Something odd wriggled inside Grór’s stomach at those words, but she ignored it and grabbed the bottle back.
“Don’t drink too much, I only packed one. Or two. I’m not telling.”
She wiped her mouth with the back of her hand and scooted across the floor of the cave, settling next to Ixil by the greenish glow of luminescent ghaspar chunks that overhung them high up in the eaves of the cavern.
“It is hard to explain the creatures to you, if you have never heard the old tales our grandparents tell over the fires at Bekshoz. That is when the evil that haunts the mountains is most prevalent — when the separation between living and dead is thinnest. And we have no fire here. I hope there are none that have found there way to the Grey Mountains.” Ixil shivered, casting a wary eye back up at the tunnel entrance. He then glanced down at Grór’s chest. “But you are protected.”
“What is it?” Grór asked, fingering the iron trinket. Ixil touched it briefly, then pulled his hand back, quickly looking up into Grór’s face and then away again. She felt blood rush into her cheeks, and the ‘something odd’ she had felt before resurfaced.

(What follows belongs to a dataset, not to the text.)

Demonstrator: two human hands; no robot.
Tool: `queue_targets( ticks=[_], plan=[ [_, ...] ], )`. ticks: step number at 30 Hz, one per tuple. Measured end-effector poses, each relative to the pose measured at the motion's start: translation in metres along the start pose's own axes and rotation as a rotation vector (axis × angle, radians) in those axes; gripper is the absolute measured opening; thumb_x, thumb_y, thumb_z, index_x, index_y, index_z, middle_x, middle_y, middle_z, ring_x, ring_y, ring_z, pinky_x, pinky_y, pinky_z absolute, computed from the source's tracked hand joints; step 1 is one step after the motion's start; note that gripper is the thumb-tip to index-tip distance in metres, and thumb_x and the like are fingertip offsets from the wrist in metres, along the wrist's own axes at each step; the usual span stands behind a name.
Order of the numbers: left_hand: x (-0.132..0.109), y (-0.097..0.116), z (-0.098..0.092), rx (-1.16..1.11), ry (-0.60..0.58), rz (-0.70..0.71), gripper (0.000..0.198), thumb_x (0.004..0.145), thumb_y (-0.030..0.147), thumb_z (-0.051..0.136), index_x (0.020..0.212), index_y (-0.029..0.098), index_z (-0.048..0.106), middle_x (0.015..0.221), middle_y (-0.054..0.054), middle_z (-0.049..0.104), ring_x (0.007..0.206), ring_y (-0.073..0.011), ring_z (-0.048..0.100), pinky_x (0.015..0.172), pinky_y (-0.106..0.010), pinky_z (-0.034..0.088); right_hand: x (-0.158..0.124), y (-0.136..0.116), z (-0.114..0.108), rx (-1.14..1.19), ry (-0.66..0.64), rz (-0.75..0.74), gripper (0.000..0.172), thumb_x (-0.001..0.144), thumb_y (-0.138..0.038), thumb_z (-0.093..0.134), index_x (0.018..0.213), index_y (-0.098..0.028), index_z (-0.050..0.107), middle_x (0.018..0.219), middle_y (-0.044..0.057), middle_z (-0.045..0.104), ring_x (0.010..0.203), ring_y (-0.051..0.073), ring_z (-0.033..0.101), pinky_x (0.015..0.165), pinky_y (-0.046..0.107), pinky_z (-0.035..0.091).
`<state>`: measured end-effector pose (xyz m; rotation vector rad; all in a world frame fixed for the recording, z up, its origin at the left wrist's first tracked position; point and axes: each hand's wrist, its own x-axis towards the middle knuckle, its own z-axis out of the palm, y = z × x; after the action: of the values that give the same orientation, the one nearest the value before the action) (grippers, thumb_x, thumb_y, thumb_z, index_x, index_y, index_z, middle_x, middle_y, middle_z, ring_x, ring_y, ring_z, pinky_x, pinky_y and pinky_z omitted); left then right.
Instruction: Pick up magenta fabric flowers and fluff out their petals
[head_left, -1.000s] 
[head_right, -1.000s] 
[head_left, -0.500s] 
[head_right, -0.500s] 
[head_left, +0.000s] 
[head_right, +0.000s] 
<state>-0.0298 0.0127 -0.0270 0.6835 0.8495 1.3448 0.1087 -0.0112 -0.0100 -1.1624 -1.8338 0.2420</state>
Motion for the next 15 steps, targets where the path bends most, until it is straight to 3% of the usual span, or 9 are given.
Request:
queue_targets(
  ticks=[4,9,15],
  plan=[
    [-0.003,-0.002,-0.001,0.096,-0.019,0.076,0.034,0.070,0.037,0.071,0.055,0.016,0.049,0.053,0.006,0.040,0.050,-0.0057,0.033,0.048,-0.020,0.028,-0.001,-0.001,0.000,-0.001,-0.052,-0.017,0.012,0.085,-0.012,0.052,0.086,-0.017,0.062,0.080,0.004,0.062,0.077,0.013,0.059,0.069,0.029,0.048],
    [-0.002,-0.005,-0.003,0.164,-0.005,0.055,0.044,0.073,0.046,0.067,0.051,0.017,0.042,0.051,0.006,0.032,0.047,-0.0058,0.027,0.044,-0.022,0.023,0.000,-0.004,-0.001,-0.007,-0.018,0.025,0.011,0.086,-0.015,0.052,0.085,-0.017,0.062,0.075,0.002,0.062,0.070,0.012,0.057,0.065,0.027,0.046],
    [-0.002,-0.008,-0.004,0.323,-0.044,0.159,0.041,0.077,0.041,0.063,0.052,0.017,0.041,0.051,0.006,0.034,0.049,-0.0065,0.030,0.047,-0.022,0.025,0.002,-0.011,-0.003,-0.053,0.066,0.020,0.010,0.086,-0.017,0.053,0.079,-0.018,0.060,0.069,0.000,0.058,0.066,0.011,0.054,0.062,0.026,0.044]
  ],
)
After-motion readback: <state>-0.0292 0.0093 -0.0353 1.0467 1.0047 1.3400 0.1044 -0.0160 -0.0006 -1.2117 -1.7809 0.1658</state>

“It is a good-luck charm. A protection from nuruk,” Ixil said hurriedly, turning back to face the entrance and reaching for the alcohol bottle again. “The nuruk are spirits — dark ones that trick and harm people. We Stiffbeards believe that they come from deep places in the earth, and use the cavernways to travel to the lands of the living. That is why miners carry these amulets, or anyone who travels in untapped and wild passes beneath mountain halls. The nuruk are like water rising through the earth, slowly filtering through after thousands of years, and once they are in a hold, they can enter a home, or a dwarfling’s cot, or a well — and poison the whole thing!”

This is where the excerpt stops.